Task objective:
The copy you return should hold only the lines from the top of the data below through the line with "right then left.", each duplicated exactly and with no pictures.

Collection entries

= = =

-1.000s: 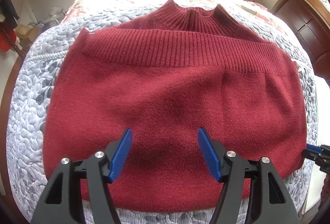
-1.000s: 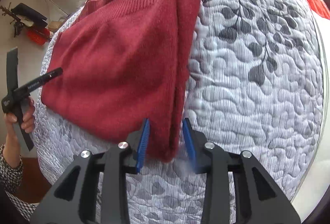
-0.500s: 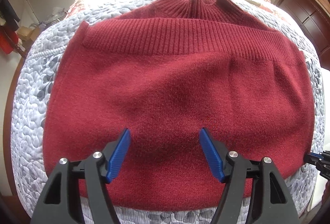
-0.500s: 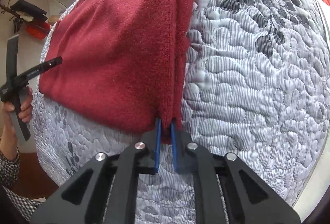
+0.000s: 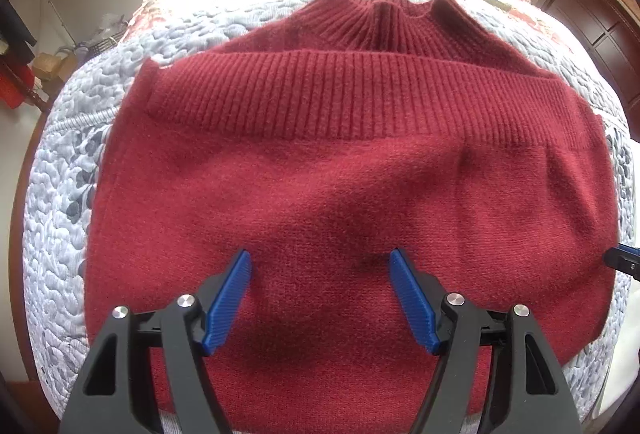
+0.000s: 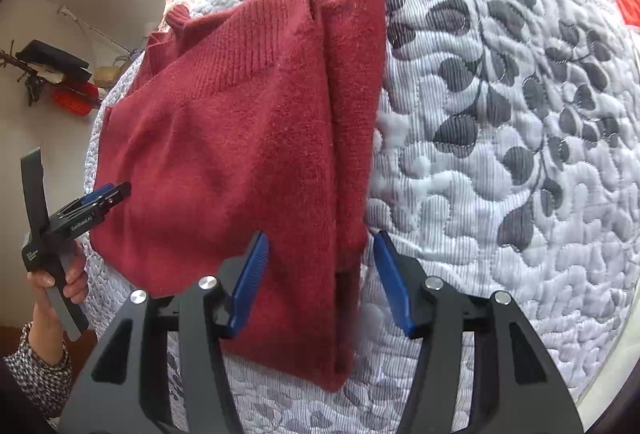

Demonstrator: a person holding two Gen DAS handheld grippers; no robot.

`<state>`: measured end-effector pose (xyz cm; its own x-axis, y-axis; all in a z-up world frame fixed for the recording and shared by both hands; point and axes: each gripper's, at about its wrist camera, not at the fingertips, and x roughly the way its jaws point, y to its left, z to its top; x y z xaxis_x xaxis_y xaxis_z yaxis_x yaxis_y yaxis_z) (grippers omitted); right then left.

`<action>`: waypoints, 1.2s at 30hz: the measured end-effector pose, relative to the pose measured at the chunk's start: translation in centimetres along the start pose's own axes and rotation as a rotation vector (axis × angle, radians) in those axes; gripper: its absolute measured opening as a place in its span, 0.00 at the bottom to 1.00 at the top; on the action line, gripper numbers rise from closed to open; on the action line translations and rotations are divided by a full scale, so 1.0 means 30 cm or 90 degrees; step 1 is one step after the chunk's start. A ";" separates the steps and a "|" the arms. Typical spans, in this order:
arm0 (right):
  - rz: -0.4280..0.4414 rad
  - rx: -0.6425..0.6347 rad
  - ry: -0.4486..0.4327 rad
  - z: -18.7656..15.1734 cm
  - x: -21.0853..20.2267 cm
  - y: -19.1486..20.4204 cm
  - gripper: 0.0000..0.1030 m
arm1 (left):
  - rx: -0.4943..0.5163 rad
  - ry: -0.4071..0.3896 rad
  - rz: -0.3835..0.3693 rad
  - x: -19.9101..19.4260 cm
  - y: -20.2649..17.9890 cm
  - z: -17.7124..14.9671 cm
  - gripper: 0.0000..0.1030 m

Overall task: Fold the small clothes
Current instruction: 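Grasp the sweater side with the right tool and fold it across the body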

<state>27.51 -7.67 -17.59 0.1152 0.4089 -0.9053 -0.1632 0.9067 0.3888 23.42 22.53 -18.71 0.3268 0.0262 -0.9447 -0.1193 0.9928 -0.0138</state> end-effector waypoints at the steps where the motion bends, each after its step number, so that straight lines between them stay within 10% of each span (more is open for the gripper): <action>1: 0.005 0.015 0.007 0.005 0.021 -0.016 0.53 | -0.002 0.004 -0.004 0.014 0.010 -0.003 0.72; 9: 0.078 0.068 0.005 0.003 0.018 -0.048 0.21 | -0.018 0.015 -0.037 0.042 0.051 0.000 0.76; 26: -0.006 0.095 0.017 0.017 0.009 -0.001 0.19 | 0.000 0.026 -0.057 0.098 0.104 0.000 0.83; 36: 0.069 0.012 -0.018 0.100 -0.155 0.381 0.18 | -0.077 -0.010 -0.096 -0.120 0.358 -0.018 0.76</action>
<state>28.04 1.09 -8.42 0.1252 0.5070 -0.8528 -0.1573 0.8588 0.4875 20.46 33.05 -15.63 0.3642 -0.1188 -0.9237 -0.1795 0.9643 -0.1948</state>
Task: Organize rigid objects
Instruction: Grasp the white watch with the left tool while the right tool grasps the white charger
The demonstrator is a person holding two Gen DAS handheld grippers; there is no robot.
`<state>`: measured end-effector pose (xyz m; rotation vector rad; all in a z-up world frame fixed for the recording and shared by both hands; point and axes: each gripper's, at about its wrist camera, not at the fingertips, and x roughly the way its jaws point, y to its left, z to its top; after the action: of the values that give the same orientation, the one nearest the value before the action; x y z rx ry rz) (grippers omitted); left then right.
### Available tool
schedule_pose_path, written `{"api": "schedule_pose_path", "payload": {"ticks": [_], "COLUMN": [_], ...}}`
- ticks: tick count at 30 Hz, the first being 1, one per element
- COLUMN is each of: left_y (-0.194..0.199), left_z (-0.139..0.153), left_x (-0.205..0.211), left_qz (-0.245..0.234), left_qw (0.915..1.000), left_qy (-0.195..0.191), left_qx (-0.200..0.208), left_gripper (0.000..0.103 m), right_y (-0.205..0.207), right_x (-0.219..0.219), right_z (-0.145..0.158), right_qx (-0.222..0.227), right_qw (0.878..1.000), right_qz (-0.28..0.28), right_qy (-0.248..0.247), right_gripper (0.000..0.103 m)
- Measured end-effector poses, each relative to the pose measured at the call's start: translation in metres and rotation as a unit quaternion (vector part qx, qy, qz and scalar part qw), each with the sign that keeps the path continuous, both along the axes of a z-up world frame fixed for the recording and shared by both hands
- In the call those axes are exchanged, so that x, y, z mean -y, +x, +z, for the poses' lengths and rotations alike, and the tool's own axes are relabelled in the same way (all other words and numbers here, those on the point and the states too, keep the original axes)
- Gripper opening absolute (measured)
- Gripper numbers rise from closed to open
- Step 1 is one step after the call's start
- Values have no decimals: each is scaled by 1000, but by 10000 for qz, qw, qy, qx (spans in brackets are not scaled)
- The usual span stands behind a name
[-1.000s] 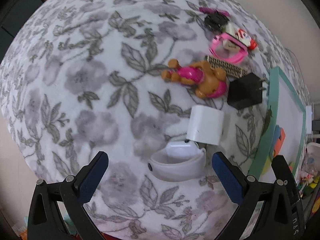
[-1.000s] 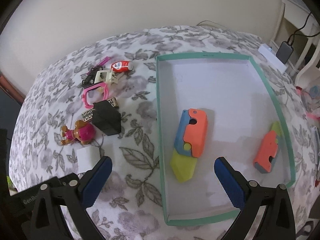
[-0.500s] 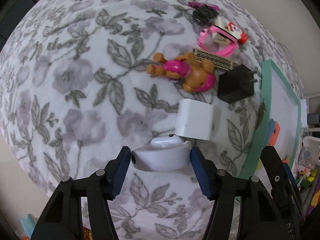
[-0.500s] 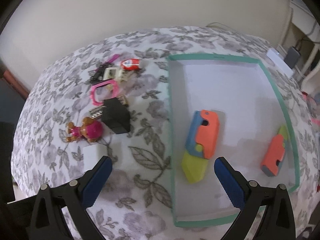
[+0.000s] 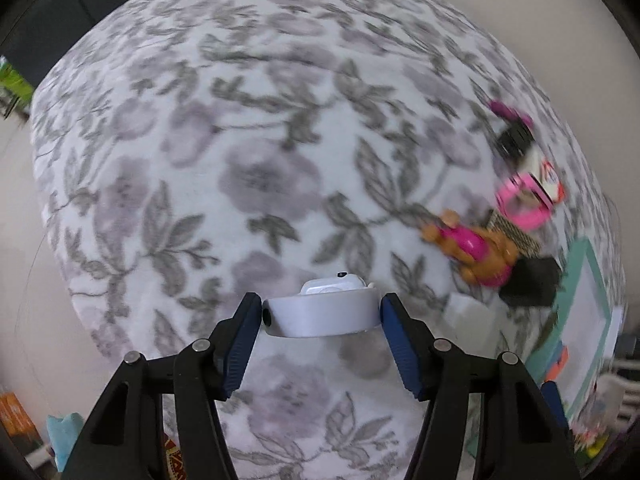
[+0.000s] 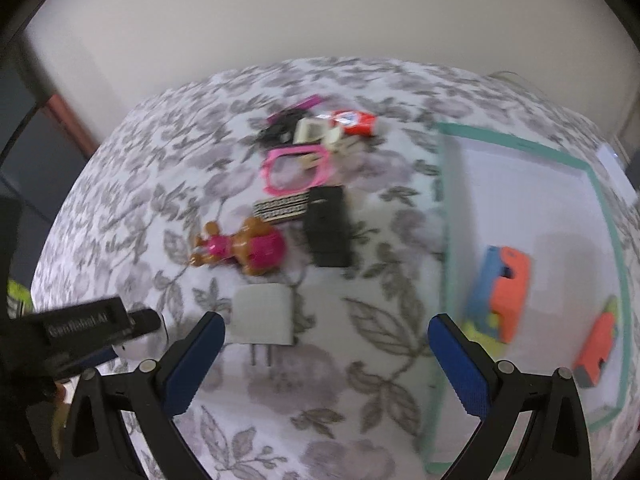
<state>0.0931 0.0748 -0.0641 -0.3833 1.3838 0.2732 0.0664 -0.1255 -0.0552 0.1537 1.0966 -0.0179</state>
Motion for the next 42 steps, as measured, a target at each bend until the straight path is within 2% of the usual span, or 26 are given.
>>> {"api": "schedule_pose_path", "payload": {"ticks": [3,6,9,13,15,23,30,37,42], "left_y": [1,0,2,3,2,7,8,12,13], "left_z": [2,3,1,-7,-8,-17,-15,2,25], "left_x": [-9,-10,-8,-19,-21,-11,-5,2,17], "left_qz": [134,209,256,252,247,212,98,-5,-301], "left_qw": [9999,9998,9997,9996,9996,9996,9997,9993,9964], "left_qy": [60,29,-10,-48,-49,54,185,318,424], "left_qx": [30,10,-48,-94,-107,-165,-125,188,665], "left_gripper": [63,63,63,63,63,63,63,63,63], "right_y": [5,9,13,16,17,16,7,-3,-7], "right_x": [-14,-25,-37,-48,-51,-63,-54,-22,-1], "right_z": [-8,-17,-28,-39,-44,-51,-45,-19,18], "right_qx": [-66,-159,-274,-404,-460,-418,-452,-287,144], "right_qw": [9998,9993,9982,9970,9965,9943,9958,9993,9998], "right_qz": [185,335,484,610,636,745,604,229,-25], "right_qy": [-32,-93,-203,-271,-271,-646,-517,-36,134], "right_gripper": [96,84,78,55,50,46,45,45,45]}}
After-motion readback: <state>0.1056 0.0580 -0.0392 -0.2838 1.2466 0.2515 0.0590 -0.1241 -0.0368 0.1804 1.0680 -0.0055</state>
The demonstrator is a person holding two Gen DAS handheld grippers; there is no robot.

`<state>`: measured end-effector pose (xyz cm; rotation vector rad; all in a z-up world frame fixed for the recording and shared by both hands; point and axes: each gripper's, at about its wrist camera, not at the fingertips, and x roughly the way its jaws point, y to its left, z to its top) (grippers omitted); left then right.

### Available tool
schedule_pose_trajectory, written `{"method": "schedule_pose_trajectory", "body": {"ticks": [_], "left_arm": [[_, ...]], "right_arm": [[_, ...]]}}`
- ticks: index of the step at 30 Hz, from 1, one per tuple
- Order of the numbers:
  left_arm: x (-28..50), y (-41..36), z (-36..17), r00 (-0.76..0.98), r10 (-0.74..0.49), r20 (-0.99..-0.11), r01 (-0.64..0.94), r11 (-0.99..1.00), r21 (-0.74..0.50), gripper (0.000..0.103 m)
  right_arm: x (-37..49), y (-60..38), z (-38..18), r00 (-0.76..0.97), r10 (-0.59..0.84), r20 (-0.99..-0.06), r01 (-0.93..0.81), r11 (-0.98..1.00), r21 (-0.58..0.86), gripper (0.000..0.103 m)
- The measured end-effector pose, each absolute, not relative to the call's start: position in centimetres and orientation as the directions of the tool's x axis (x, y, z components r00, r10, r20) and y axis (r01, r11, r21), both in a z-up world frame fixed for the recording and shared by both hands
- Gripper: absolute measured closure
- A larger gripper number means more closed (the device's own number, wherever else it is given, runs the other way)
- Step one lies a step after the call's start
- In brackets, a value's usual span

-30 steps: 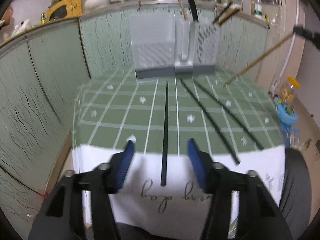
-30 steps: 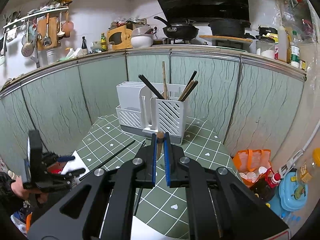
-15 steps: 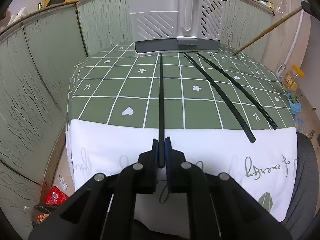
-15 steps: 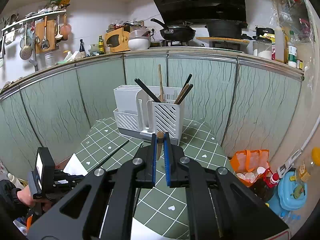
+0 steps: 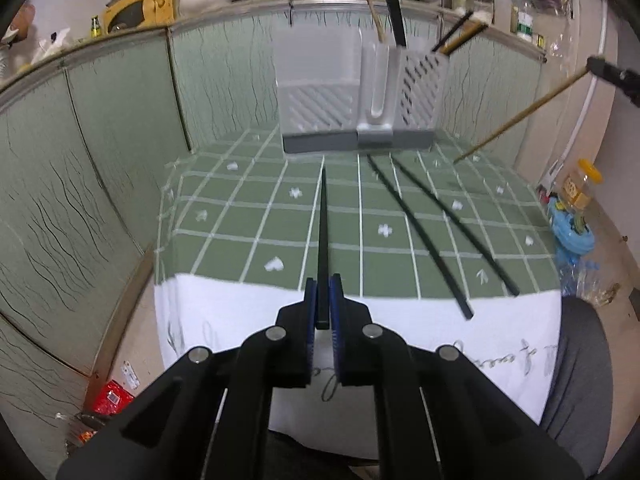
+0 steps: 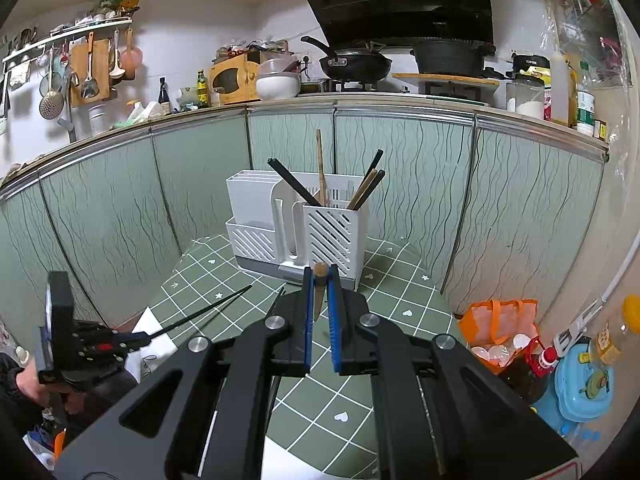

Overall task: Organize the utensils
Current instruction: 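Lift the black chopstick with the left gripper while the right gripper lifts the wooden chopstick, then lower both chopsticks into the white holder and open both grippers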

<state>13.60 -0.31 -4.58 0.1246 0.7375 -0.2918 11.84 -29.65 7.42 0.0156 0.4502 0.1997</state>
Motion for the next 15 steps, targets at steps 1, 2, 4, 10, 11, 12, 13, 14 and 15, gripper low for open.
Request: {"method": "schedule_pose_trajectory", "body": {"ticks": [1,2,4,10,11,12,13,14,15], "left_arm": [[13.6,-0.3,-4.0,0.708,-0.221,-0.670,0.305,0.952,0.008,0.095],[13.6,-0.3,-3.5,0.715,-0.222,-0.663,0.305,0.952,0.010,0.095],[13.6,-0.4,-2.4,0.729,-0.219,-0.649,0.303,0.953,0.019,0.095],[13.8,-0.7,0.5,0.764,-0.224,-0.605,0.299,0.954,0.024,0.095],[13.8,-0.8,0.8,0.768,-0.225,-0.600,0.299,0.954,0.026,0.095],[13.8,-0.8,1.2,0.772,-0.226,-0.594,0.300,0.953,0.027,0.095],[13.9,-0.8,1.5,0.774,-0.228,-0.590,0.301,0.953,0.027,0.095],[13.9,-0.9,1.8,0.776,-0.230,-0.587,0.302,0.953,0.025,0.095],[14.0,-0.9,2.2,0.778,-0.233,-0.583,0.302,0.953,0.023,0.095]], "right_arm": [[12.0,-29.7,7.5,0.881,0.196,-0.431,-0.189,0.980,0.059,0.097],[12.1,-29.7,7.7,0.882,0.195,-0.430,-0.189,0.980,0.057,0.097],[12.2,-29.7,8.0,0.883,0.195,-0.427,-0.189,0.980,0.057,0.097],[12.6,-29.7,8.9,0.885,0.201,-0.420,-0.195,0.979,0.057,0.097],[12.6,-29.7,9.0,0.885,0.202,-0.419,-0.196,0.979,0.058,0.097],[12.6,-29.7,9.1,0.886,0.203,-0.418,-0.197,0.979,0.058,0.097],[12.6,-29.7,9.1,0.886,0.204,-0.417,-0.198,0.978,0.059,0.097],[12.6,-29.8,9.2,0.886,0.205,-0.416,-0.198,0.978,0.060,0.097],[12.6,-29.8,9.3,0.886,0.206,-0.414,-0.199,0.978,0.061,0.097]]}}
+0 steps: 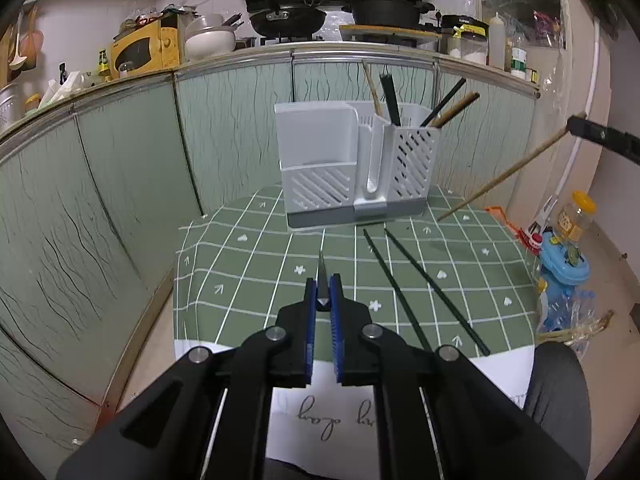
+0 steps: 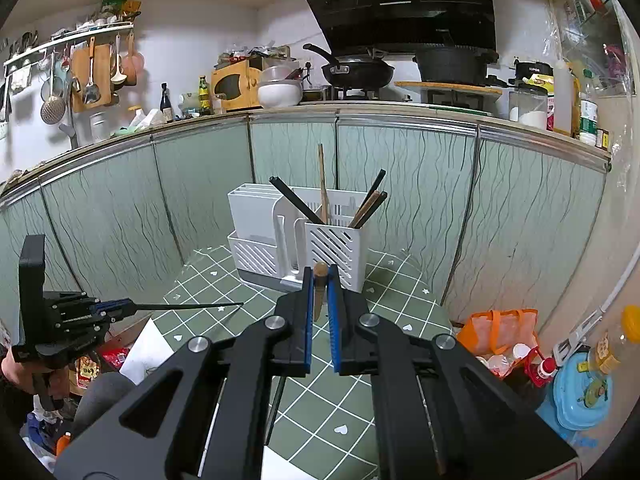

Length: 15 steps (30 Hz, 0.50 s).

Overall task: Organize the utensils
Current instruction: 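Lower both chopsticks into the white holder and open both grippers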

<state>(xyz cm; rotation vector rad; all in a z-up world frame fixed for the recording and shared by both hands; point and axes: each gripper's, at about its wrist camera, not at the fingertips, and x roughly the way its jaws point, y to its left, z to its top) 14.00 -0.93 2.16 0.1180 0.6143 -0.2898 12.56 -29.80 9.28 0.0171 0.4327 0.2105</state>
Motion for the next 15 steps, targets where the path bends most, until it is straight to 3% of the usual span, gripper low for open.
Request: {"method": "schedule_pose_trajectory", "body": {"ticks": [15], "left_arm": [[14.7,-2.2,7.6,0.807,-0.265,-0.529,0.337,0.940,0.044,0.095]], "right_arm": [[12.4,-30.5,11.2,0.896,0.211,-0.390,-0.202,0.977,0.066,0.097]]}}
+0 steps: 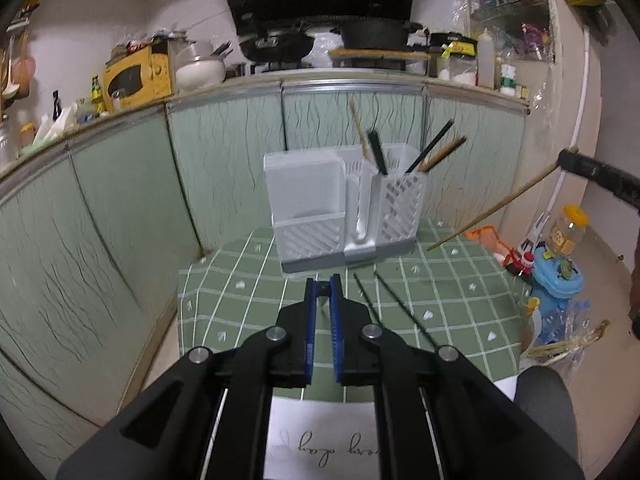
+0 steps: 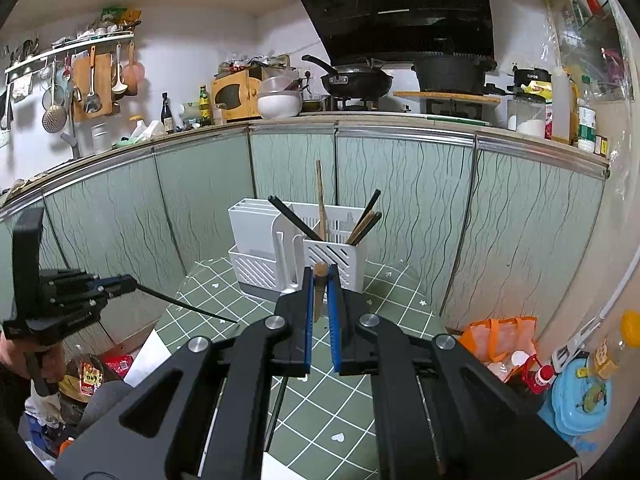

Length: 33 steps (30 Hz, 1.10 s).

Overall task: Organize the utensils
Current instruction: 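Lower both chopsticks into the white holder and open both grippers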

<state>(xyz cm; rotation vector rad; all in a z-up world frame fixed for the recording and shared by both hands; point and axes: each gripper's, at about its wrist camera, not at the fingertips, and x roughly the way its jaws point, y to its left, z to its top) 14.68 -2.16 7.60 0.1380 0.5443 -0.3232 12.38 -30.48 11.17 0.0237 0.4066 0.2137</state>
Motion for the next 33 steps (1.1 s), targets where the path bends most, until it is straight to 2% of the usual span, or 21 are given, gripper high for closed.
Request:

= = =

Answer:
-1.000s: 
-1.000s: 
-0.500s: 
-0.500s: 
+0.000s: 
+0.000s: 

Demonstrator: a person holding two Gen DAS handheld grippers; no robot.

`<state>`: measured end-effector pose (xyz cm; its own x-axis, y-axis; all in a z-up world frame fixed for the recording and shared by both hands; point and axes: each gripper's, at about its wrist camera, not at the fingertips, and x roughly the way its jaws point, y to its left, z to its top; x y z xaxis_x xaxis_y xaxis_z yaxis_x yaxis_y yaxis_z) (grippers omitted); right then left.

Work on the exercise is finished.